Primary chest wall sarcoma; a single institution experience of 3 years

Abstract

IntroductionPrimary chest wall sarcoma is a rare entity. It can be classified based on its origin, as bone sarcomas or soft tissue sarcomas. Various prognostic factors have been studied in different case series like age, sex, tumor histology, grade, resection margin status, adjuvant treatment, and others. The present study aimed to analyze common histological types, their management by resection and reconstruction and prognosis, in cases presenting at a regional cancer center in western India. Material and methodThis was an observational study from a prospectively maintained database. 57 patients with chest wall sarcoma treated with curative intent between January 2016 till January 2019 with a minimum follow-up of 3 months were included in the study. The goals of surgical treatment were to obtain a wide resection margin of 3–4 cm, preserve the function of the chest wall and provide stability and rigidity to protect intrathoracic organs. ResultsThe median follow-up of the present patient's cohort was for 20.2 months. Overall two-year survival was 74.7%. Two-year OS and DFS of bone sarcoma were 62.3% and 35% and soft tissue sarcomas were 91% and 71.3%. Ewing's sarcoma had the worst two-year overall survival of 50.6% and chondrosarcoma and fibromatosis had 100% two-year overall survival.
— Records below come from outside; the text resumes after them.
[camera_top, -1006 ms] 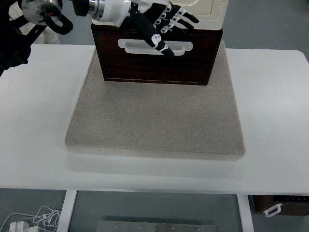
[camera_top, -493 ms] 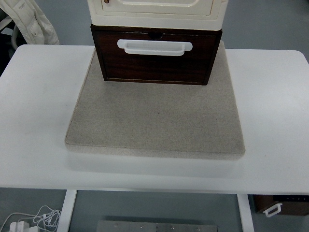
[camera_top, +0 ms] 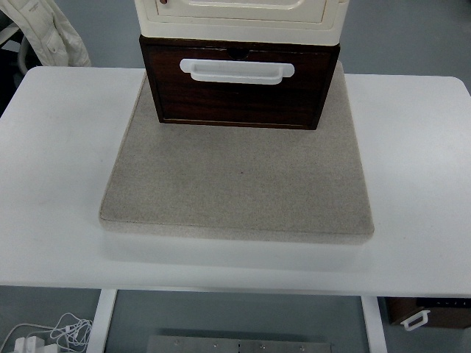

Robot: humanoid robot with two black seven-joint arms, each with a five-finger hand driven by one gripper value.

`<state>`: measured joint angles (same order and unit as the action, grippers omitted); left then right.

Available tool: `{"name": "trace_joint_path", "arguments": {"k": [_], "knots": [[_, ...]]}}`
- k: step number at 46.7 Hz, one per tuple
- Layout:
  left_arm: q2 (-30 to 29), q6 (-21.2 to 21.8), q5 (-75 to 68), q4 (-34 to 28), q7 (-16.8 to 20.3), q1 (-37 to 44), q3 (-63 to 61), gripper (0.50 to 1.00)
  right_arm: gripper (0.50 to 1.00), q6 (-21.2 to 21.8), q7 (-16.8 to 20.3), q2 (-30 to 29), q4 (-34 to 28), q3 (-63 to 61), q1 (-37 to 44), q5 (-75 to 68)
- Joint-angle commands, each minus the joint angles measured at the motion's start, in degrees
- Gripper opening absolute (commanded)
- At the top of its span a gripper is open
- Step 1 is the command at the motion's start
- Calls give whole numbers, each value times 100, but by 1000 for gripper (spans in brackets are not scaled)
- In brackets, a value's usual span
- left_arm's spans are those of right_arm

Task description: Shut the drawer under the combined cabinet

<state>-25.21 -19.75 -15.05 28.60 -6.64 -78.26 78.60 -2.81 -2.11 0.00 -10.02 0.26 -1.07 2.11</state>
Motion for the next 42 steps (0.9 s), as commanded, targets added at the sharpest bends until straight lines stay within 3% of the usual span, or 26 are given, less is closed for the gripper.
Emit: {"name": "trace_joint_path", "arguments": {"k": [1,12,29,42], "knots": [[-19,120,63,-293,31,3,-12,1000,952,0,0,0,0,0,1,0],[34,797,72,-723,57,302,-108,1000,952,0,0,0,0,0,1,0],[605,841,134,-1506,207,864,-363,1000,952,18,0,0,0,17,1,26],[1009,498,792,-1577,180,1374,-363,1000,952,9,0,0,0,17,1,18]]}}
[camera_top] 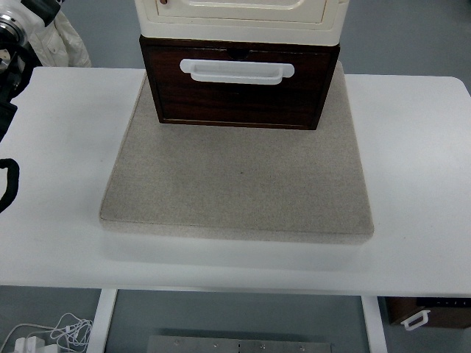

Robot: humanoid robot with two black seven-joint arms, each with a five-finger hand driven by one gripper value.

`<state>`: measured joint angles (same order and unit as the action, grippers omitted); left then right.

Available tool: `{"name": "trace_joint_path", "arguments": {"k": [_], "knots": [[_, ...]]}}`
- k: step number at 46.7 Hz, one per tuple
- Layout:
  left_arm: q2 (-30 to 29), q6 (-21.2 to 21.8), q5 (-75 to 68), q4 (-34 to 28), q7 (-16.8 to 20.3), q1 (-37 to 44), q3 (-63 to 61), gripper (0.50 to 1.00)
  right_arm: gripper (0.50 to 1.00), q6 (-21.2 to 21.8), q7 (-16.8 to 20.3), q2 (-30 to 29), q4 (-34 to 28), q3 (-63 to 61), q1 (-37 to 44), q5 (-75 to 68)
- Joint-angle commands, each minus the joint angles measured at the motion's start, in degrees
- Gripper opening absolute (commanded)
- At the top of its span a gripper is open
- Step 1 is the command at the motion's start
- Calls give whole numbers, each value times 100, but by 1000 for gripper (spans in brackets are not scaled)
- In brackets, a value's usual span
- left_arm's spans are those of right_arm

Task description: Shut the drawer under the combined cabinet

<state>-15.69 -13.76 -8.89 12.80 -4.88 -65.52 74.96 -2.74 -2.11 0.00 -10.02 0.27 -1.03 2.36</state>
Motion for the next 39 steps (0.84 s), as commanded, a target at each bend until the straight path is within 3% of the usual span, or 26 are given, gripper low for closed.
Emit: {"name": "trace_joint_path", "arguments": {"k": [1,14,39], "knots": [[92,-135,230,3,4,119,1,1000,952,2,0,0,0,17,-3,-7],[391,-390,704,-6,-4,295,10,1000,952,11,0,0,0,26,-3,-7],[673,-302,1083,-14,215,356,1,1000,952,28,0,0,-18,17,50,19]]}}
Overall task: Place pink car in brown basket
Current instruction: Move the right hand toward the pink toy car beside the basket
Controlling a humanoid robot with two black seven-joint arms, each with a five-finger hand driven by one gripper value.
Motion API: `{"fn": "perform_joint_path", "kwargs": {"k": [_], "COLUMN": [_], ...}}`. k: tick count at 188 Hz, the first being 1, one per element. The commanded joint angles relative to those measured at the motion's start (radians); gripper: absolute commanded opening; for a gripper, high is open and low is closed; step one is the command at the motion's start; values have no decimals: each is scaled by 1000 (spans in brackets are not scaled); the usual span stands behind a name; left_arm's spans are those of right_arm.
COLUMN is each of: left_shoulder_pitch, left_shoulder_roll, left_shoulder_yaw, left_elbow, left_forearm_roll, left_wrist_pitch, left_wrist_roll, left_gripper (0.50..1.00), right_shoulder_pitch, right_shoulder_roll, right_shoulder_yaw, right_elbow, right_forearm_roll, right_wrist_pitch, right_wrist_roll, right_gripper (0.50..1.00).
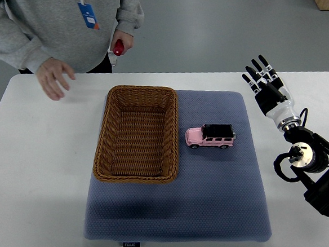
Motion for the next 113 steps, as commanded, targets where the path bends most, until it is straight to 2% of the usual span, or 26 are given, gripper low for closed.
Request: {"fn": "perform_joint_path", "kwargs": {"k": [1,40,64,91,113], "left_shoulder_pitch": [0,0,-6,-6,-6], "left_shoulder_roll": [0,0,0,0,0], "left_shoulder_yaw": [0,-1,-1,-1,-1], "left_elbow": [0,0,2,0,2], "left_forearm_roll": [0,-1,-1,0,-1], "left_wrist_pitch": [2,6,6,6,6], "left_wrist_roll": [-1,-6,-6,-6,-6], "left_gripper": [1000,1000,1000,1000,1000], "right_shoulder_pitch": [0,5,52,137,233], "right_shoulder_roll": [0,-8,-25,-160,-272], "right_shoulder_yaw": [0,-6,-60,-221,-394], "right_elbow": [0,5,20,87,204], "right_forearm_roll": [0,-35,-255,-632,-890], "right_wrist_pitch": [2,17,20,34,43], "right_wrist_roll": [0,-1,-4,-4,-6], "right_gripper": [913,913,911,911,911]}}
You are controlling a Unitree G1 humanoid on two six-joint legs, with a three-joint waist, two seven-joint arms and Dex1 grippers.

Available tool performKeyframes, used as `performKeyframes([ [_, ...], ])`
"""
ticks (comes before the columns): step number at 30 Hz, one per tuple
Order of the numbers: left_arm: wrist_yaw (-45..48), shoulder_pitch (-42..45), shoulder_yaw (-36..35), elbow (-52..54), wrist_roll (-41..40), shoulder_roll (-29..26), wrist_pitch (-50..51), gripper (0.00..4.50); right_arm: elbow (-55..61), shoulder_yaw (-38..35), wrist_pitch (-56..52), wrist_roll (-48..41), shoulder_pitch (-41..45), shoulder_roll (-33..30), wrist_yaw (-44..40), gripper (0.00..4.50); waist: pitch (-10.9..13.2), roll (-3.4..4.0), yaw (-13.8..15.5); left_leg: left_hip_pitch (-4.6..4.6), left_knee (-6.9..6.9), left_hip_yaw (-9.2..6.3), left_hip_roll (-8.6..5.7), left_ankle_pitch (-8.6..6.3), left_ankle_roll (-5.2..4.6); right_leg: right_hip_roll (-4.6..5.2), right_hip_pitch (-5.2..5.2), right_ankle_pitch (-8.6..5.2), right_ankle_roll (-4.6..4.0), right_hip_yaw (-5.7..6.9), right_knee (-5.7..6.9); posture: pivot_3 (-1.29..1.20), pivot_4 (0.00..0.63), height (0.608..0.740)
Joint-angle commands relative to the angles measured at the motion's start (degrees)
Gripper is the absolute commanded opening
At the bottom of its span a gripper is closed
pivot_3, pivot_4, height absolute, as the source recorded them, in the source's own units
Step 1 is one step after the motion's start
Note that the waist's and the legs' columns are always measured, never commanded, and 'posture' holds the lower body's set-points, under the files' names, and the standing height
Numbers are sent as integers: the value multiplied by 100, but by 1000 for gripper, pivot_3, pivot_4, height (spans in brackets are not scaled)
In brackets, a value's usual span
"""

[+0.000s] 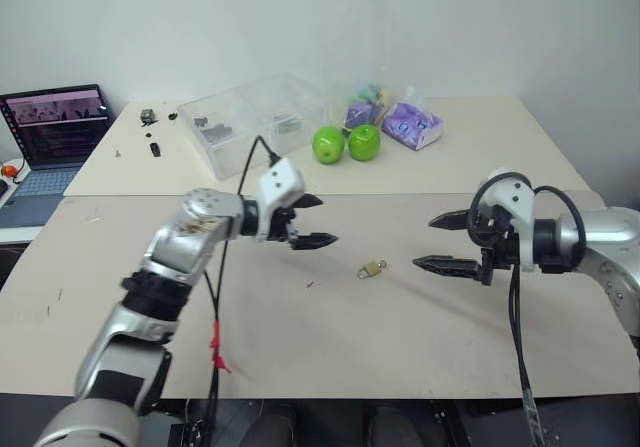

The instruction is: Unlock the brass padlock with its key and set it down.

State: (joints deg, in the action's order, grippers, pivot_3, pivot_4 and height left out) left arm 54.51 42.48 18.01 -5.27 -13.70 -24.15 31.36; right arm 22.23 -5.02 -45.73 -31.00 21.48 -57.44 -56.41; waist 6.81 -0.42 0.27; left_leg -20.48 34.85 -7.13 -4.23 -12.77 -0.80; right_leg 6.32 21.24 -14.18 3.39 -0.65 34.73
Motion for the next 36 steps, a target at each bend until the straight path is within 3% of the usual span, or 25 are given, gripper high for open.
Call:
performKeyframes([
  [1,-203,-12,333,281,92,410,267,4392,366,-461,-83,-57,-220,-55,251,4500,0,0,3,-2,1,1,0,-4,-7,0,2,0,0,-2,-2,0,150,740],
  [9,-633,-69,778,130,535,953,395,4392,877,-1059,-381,-369,-761,-37,576,4500,4,-7,13,0,7,10,2,-11,-19,-2,0,0,1,-9,-3,0,150,740],
  [20,-1488,-244,992,-406,1275,1487,141,4392,1055,-1272,-462,-480,-951,-63,813,4500,14,-23,40,10,7,41,4,-12,-20,-2,-10,-1,2,-12,-30,0,150,740],
  [36,-1529,-556,978,-593,1301,1823,759,4392,1312,-1507,-585,-629,-1247,-27,1104,4500,14,-24,47,6,10,74,6,-15,-25,-1,-14,2,7,-16,-48,0,150,740],
])
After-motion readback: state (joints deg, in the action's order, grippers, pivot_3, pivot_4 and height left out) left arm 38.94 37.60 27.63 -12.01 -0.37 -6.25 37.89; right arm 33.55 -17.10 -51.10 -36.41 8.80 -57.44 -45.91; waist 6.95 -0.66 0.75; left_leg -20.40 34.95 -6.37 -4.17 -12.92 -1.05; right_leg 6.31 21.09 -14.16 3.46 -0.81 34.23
ConclusionChest wall sarcoma forms a heterogeneous group of tumors. In the present study, Ewing's sarcoma was the most common histology with the worst survival, since they presented in advanced stages. Management should be multidisciplinary and surgical resection should be aggressive to achieve an R0 resection. Reconstruction of chest wall should aim to provide structural and functional stability with minimal morbidity. Frozen section assessment should be utilized whenever in doubt.